What is expected – Reply with one number only: the count of lines below that contain the word "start".
════
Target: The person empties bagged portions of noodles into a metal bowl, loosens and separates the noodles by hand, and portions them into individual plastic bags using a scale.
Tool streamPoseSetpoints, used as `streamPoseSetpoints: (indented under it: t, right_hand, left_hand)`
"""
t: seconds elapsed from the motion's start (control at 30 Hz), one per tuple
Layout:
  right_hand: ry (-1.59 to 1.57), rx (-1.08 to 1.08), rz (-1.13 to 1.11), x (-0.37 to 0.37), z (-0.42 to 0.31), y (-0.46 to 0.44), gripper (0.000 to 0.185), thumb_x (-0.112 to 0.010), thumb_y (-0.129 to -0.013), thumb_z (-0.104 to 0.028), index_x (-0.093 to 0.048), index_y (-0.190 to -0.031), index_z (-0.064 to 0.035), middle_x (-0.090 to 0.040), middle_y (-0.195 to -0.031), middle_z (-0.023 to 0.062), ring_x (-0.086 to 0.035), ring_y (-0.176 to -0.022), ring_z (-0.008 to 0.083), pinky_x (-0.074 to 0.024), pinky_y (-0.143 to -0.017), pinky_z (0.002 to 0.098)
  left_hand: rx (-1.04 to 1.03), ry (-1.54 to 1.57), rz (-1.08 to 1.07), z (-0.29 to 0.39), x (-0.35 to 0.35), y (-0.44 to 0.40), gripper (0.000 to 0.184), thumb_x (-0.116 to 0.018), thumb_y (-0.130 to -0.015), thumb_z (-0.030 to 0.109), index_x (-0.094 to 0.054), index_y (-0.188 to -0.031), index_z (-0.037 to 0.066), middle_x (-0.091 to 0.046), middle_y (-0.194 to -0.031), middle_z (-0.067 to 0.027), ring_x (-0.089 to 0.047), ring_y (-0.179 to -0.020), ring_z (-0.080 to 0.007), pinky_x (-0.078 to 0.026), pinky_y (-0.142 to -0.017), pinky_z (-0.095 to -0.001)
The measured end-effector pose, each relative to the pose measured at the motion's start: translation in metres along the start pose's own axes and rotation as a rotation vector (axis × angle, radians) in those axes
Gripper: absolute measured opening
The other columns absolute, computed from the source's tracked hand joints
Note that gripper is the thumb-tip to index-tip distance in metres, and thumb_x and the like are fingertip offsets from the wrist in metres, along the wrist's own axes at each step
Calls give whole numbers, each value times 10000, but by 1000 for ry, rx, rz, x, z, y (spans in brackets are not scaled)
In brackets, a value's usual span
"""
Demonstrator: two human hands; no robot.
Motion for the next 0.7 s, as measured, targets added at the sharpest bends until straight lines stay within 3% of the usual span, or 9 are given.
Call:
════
Answer for this exercise – 2